A Visual Explanation of SQL Joins (2007)

Tycho · on May 27, 2013

I think it's best just to read what a cartesian product is, then consider that all joins are just simple filter operations after you've already made a cartesian product.

(although modern databases may do something more complicated, I'm not sure)

jandrewrogers · on May 27, 2013

Databases turn the big Cartesian product into a large number of smaller Cartesian products by inexpensively grouping values such that keys not in the group are guaranteed to not meet the filter operation criterion.

Instead of n^2 operations it is more like m * ((n/m)^2) that can be evaluated in parallel across the m groups.

The simplest example of this is hash joins and equality filters. Keys that match on equality will also be grouped into the same hash bucket, reducing the search space. Keys that hash to different buckets will never be equal. The join is therefore the union of the cartesian product on each hash bucket, which requires fewer operations than filtering the cartesian product of the entire key set.

tome · on May 27, 2013

This was the realisation that made me finally understand joins (although they're certainly not generally implemented like that in practice!).

mcintyre1994 · on May 27, 2013

It's probably worth noting that a relation is a subset of the cartesian product too. For me at least, it makes the concepts make a lot more sense to think about it in these terms.

Tloewald · on May 27, 2013

Agreed. Indeed the example is quite misleading as it pointedly does not illustrate the most common case, which os of a small lookup table appearing in multiple result rows.

quizotic · on May 28, 2013

sigh... this is totally wrong... as Jeff himself kinda realized with his comment "There's also a cartesian product or cross join, which as far as I can tell, can't be expressed as a Venn diagram"

SQL does have set operations, and the Venn diagram treatment is much less terrible [though still not quite accurate] at explaining SQL set semantics.

The biggest flaw with the Venn diagram thing is that it doesn't capture the productive aspect of joins.

A inner join B on (some-condition) will produce ALL combinations of A records pasted to B records where some-condition holds.

The Venn diagram approach can't distinguish between a single A-pasted-to-B record and 100 thousand combinations of A-pasted-to-different-Bs. All it can say is that the resulting combinations consist of some set of A and B records.

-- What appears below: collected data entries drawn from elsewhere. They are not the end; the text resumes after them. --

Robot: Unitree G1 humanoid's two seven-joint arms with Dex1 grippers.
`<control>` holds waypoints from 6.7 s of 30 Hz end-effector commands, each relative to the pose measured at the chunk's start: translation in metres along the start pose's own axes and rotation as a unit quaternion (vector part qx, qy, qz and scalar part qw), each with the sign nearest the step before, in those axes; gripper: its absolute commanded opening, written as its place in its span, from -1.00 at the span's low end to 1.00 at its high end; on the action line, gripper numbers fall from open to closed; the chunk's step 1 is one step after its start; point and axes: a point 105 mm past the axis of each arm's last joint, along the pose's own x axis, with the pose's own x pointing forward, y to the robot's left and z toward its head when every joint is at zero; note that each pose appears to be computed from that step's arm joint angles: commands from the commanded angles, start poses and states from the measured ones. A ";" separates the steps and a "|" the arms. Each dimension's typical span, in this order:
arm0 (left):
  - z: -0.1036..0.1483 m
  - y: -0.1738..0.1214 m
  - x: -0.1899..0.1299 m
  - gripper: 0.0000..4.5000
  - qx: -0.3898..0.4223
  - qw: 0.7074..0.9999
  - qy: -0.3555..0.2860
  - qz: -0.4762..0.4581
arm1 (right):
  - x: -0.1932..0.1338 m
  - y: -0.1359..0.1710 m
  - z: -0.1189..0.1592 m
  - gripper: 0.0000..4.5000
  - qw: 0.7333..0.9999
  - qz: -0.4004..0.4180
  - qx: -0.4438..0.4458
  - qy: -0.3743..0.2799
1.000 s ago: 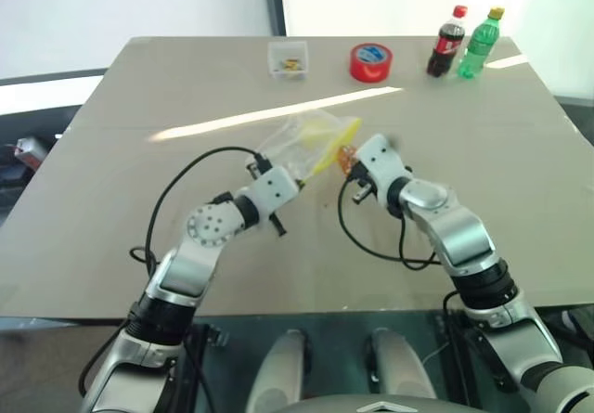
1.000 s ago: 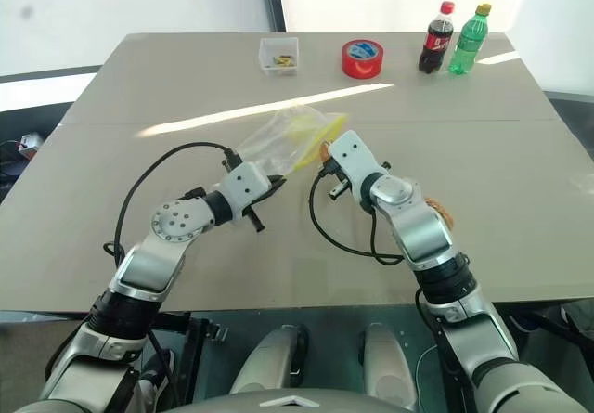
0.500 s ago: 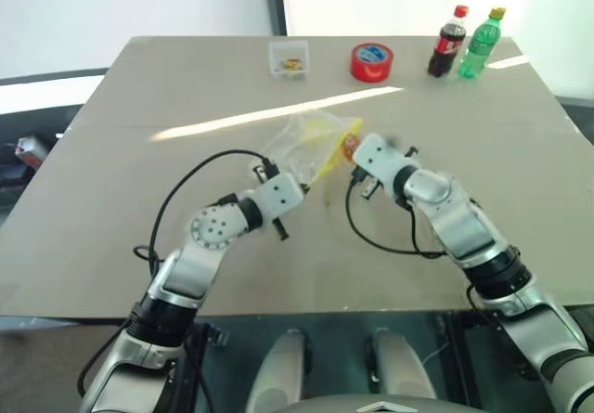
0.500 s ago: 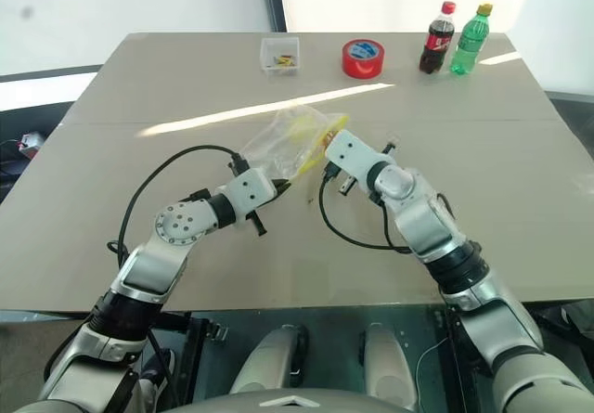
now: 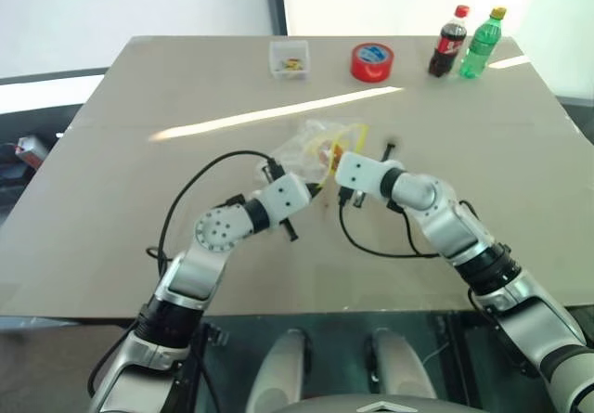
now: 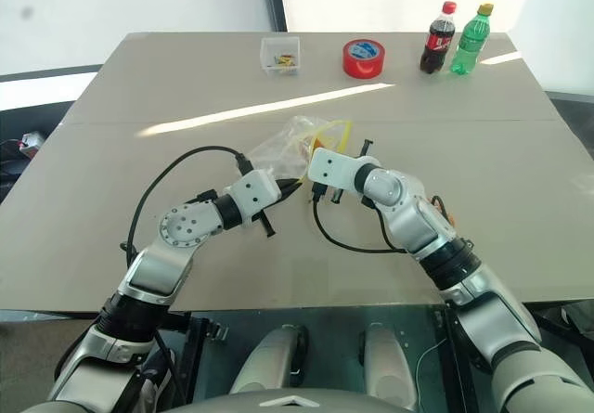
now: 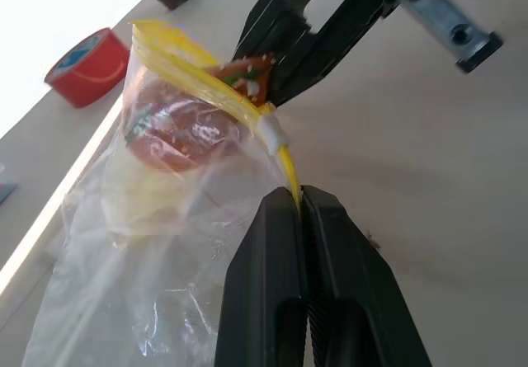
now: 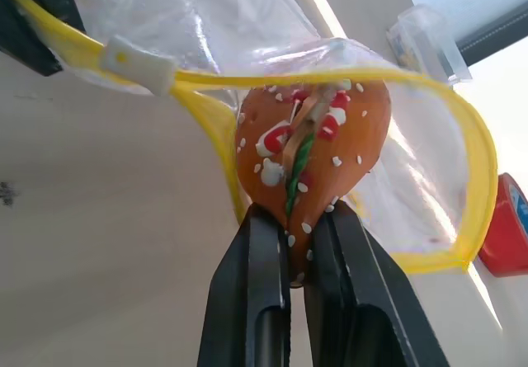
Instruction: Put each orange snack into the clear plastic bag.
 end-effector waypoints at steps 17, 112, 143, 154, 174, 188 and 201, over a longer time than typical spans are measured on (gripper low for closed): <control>0.030 0.025 -0.007 -1.00 -0.151 0.978 -0.117 0.080 | -0.025 -0.060 0.016 0.92 0.994 -0.033 0.071 -0.069; 0.022 0.046 -0.003 -1.00 -0.346 0.919 -0.140 0.128 | -0.054 -0.101 -0.043 0.47 0.996 0.039 -0.064 0.053; 0.059 0.058 0.002 -1.00 -0.201 0.967 -0.146 0.059 | -0.105 -0.164 -0.025 -0.98 0.990 -0.003 -0.126 0.067; 0.065 0.054 0.029 -1.00 -0.188 0.971 -0.146 0.037 | -0.132 -0.143 -0.029 -0.61 0.989 0.025 -0.103 0.103; 0.081 0.043 0.048 -1.00 -0.125 0.985 -0.121 -0.019 | -0.142 -0.097 0.014 0.15 0.998 0.000 0.064 -0.016; 0.081 0.051 0.041 -1.00 -0.023 0.995 -0.100 -0.011 | -0.111 -0.090 0.040 0.15 0.996 0.051 -0.043 -0.058; 0.086 0.044 0.037 -1.00 0.034 0.995 -0.090 -0.028 | -0.089 -0.075 0.056 0.15 0.986 0.103 -0.102 -0.087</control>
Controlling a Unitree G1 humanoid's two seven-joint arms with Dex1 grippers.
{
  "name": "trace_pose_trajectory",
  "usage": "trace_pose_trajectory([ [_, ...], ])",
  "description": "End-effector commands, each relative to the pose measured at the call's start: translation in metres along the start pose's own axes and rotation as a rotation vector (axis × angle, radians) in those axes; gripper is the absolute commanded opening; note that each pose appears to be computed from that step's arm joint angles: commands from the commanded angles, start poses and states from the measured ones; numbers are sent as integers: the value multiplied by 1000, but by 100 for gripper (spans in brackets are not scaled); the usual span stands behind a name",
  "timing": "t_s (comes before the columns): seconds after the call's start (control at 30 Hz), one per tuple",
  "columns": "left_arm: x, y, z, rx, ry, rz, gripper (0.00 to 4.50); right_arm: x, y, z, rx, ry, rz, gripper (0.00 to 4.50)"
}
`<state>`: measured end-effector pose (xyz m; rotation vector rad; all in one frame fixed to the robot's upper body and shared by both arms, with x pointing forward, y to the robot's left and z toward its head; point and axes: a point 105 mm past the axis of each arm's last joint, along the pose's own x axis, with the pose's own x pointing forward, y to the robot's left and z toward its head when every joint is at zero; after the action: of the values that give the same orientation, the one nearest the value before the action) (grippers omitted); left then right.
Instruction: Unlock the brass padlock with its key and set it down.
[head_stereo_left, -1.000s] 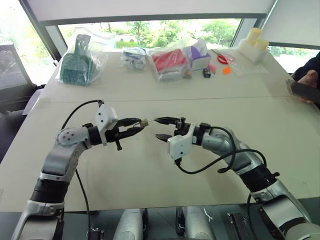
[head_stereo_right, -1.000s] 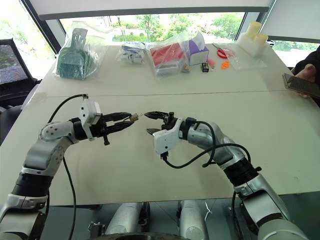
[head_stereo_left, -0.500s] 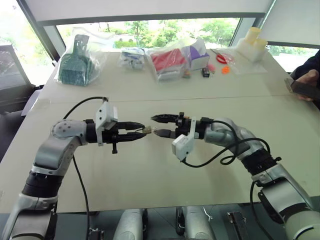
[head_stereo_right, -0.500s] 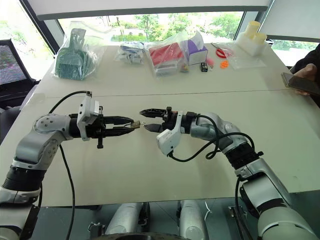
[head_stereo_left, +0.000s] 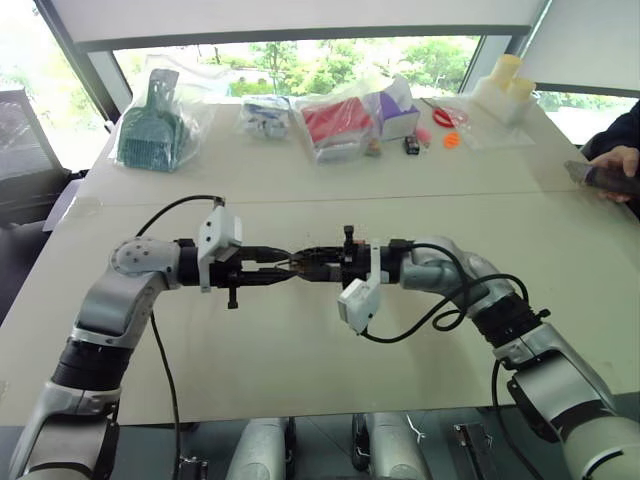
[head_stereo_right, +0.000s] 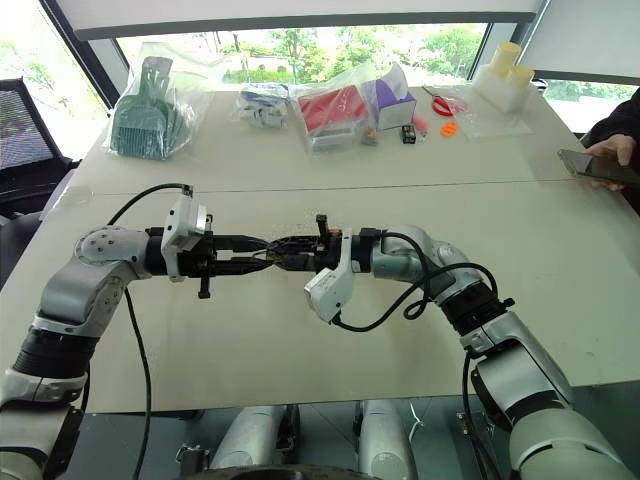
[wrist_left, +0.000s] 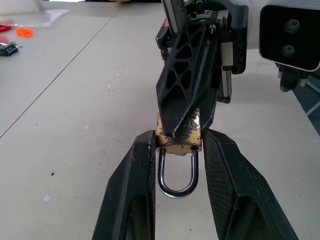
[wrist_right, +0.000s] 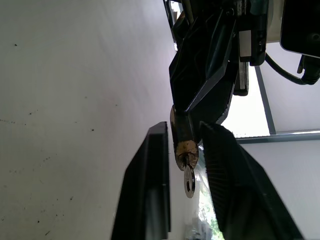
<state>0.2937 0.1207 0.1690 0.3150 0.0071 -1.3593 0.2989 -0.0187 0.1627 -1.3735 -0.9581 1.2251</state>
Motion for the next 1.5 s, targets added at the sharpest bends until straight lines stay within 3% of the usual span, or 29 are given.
trace_pose_trajectory([
  [0.03, 0, 2, 10, 47, -19, 6, 76, -1, -14, 4, -24, -30, -44, 3],
  [0.3, -6, 2, 9, 9, -10, 24, 76, -2, -12, 1, -18, -20, -32, 3],
  [0.57, -21, 6, 20, 10, -19, 115, 440, -6, -8, -8, -2, 12, -18, 0],
  [0.63, -23, 7, 23, 9, -31, 128, 446, -7, -8, -9, -1, 15, -18, 0],
  [0.73, -23, 4, 25, -3, -46, 127, 370, -7, -8, -10, -1, 19, -16, 0],
  [1.0, -14, 1, 14, -29, -23, 129, 6, -7, -9, -12, -4, 21, -14, 0],
  [1.5, 2, 6, -12, -48, 25, 119, 6, -5, -15, -10, -20, 10, -25, 0],
])
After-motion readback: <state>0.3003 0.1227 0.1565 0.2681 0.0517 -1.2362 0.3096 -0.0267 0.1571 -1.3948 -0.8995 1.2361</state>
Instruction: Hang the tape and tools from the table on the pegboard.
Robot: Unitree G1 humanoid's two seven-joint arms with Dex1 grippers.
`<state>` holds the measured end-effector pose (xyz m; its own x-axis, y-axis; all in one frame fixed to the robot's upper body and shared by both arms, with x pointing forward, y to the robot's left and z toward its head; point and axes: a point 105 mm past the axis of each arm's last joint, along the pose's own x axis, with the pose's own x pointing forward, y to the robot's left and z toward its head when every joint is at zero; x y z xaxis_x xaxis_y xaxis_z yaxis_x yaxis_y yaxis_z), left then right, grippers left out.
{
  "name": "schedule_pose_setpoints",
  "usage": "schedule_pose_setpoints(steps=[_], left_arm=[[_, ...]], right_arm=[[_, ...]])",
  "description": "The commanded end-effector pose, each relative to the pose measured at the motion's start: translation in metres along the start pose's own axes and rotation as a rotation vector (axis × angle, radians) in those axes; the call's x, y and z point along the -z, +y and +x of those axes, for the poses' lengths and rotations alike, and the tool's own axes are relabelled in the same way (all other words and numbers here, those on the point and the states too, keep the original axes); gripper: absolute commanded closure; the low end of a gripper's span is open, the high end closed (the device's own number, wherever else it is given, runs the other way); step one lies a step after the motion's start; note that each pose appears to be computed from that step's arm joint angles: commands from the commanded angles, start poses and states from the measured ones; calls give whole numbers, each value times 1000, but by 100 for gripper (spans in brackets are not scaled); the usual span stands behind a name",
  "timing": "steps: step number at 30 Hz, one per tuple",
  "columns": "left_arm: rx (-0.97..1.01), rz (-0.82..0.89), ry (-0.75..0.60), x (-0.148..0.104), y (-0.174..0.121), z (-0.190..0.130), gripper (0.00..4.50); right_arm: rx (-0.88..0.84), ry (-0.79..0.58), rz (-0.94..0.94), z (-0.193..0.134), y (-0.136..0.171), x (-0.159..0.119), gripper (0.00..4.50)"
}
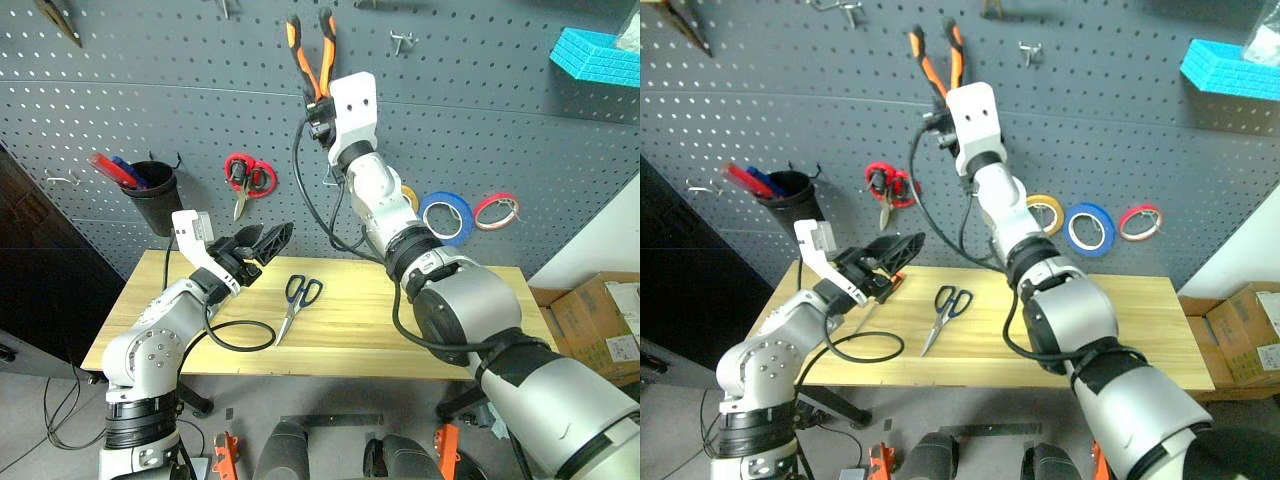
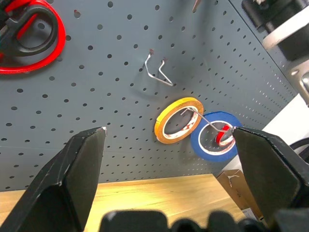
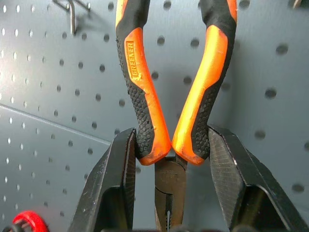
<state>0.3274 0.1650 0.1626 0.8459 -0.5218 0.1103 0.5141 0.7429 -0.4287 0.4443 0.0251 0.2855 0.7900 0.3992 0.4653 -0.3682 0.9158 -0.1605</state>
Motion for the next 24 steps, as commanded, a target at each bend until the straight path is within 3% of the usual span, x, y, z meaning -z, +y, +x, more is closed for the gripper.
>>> schedule_pose_setpoints(steps=[1, 12, 24], left_arm=[[31, 17, -21, -6, -11, -3, 0], [21, 12, 11, -8, -15, -16, 0], [3, -11, 19, -14, -20, -21, 0]], right_arm=[[59, -32, -8, -4, -12, -1, 274], [112, -13, -29, -11, -23, 10, 274], [132, -73, 14, 0, -28, -14, 274]])
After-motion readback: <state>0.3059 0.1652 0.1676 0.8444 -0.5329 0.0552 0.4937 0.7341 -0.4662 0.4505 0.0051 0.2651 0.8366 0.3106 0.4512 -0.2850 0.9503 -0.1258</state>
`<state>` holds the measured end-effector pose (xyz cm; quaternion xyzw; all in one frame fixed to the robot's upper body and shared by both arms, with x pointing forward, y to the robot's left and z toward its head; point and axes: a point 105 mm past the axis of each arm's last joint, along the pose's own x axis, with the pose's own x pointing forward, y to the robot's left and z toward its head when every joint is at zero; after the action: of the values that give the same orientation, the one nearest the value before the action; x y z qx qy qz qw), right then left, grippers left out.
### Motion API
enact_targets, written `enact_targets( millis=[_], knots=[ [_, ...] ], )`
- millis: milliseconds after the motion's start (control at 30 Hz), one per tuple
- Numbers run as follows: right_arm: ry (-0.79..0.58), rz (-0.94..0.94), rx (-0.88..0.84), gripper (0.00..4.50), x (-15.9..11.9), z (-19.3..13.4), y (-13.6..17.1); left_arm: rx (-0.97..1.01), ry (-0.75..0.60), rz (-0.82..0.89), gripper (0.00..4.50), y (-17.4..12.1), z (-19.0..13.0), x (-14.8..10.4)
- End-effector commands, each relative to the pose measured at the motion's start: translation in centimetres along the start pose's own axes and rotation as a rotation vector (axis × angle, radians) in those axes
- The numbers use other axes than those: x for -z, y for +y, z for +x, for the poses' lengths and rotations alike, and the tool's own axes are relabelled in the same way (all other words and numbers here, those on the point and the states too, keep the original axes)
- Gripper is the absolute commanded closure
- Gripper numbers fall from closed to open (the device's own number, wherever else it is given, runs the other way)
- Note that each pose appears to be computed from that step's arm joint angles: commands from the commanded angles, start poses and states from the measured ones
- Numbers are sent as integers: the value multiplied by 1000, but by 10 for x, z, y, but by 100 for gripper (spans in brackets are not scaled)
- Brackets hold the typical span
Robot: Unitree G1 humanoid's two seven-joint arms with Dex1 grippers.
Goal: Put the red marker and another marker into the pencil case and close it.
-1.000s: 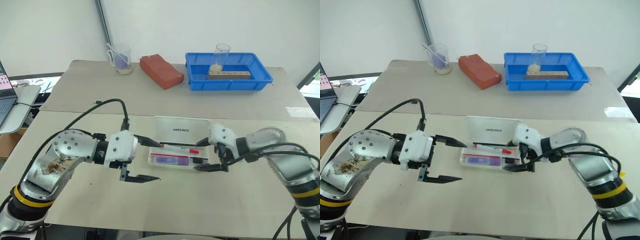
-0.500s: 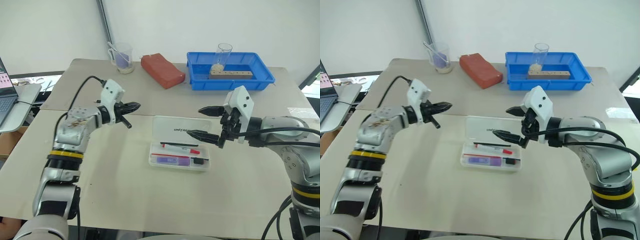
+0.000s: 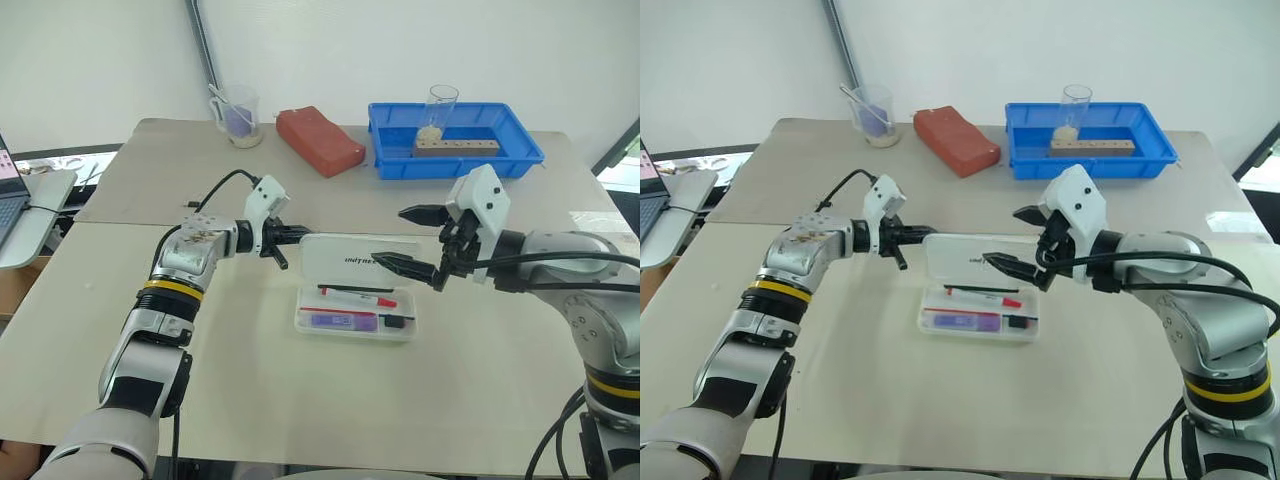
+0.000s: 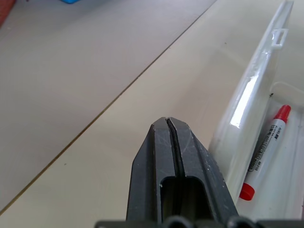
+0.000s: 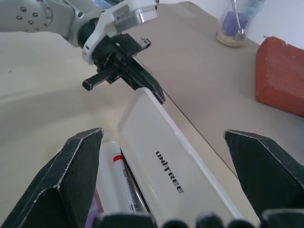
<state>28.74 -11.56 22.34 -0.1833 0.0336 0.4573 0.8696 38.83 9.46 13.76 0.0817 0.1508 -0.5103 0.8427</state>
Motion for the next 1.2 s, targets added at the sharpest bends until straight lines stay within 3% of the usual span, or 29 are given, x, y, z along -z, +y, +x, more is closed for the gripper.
enact_targets(
  millis=[33,200,467,667,900,1000,1100,1200],
  knots=[
    [-30,-32,-11,0,-13,-3,0,74,-28,69,446,-12,-4,-21],
    [25,-34,-118,0,-8,-5,13,242,-7,146,446,-46,-13,-23],
    [161,-29,-199,0,30,-11,30,367,155,447,446,-88,-10,12],
    [201,1,-155,0,64,-5,26,427,254,616,446,-96,-1,44],
    [204,-1,-170,0,70,-4,25,437,248,641,446,-95,2,50],
    [202,-7,-186,0,66,-6,25,384,155,596,369,-88,-11,26],
    [217,-21,-190,0,66,-13,21,272,15,523,226,-77,-33,-7],
    [235,-33,-165,0,65,-23,10,155,-11,506,85,-66,-58,-18]
  ],
)
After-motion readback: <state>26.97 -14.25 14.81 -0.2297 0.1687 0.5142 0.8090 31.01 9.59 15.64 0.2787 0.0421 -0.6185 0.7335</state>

Venn diagrams don't accurately describe the records resulting from a join at all. At best, they rule out records that can't occur.

So they're not so great as an explanatory device.

epochwolf · on May 28, 2013

It's good enough for a beginner to start with. Provided they know it's not the complete picture.

quizotic · on May 28, 2013

Really? Even if it NEVER produces the right answer? How is it useful then?

It's like trying to describe the result of meiosis with a Venn diagram. It's the combinations that matter, and the combinations are not reflected in the Venn diagram.

gburnett · on May 29, 2013

It's not that the picture is incomplete. It is, I believe, that the picture is incorrect. Sets are not relations. This is a barrier to understanding for a beginner.

BinaryBullet · on May 28, 2013

I made something a while back that compares lists/tables and visually shows results:

http://skratchdot.github.io/list-tool/

Some of the algorithms aren't optimized (as to keep results in the order they were processed).

It was more of an experiment to play with web workers and responsive design.

asrowe · on May 27, 2013

I liked the article a lot. For more detail its worth looking at:

Join Processing in Relational Databases, Priti Mishra and Margaret H. Eich, ACM Computing Surveys (CSUR) Surveys, Volume 24 Issue 1, March 1992, Pages 63 - 113

via http://www.allthingsdistributed.com/2013/04/join-processing-...

gjreda · on May 27, 2013

I like that this only covers left outer joins as opposed to left and right outer joins.

The difference between the two is sometimes confusing for people, so I've always suggested that people learn one and stick with it, since you can accomplish the exact same thing with either.

siddboots · on May 27, 2013

For that matter, most queries work nicely if you avoid null attributes altogether, and stick to (LEFT INNER) JOIN, WHERE ... IN, UNION, INTERSECT and EXCEPT.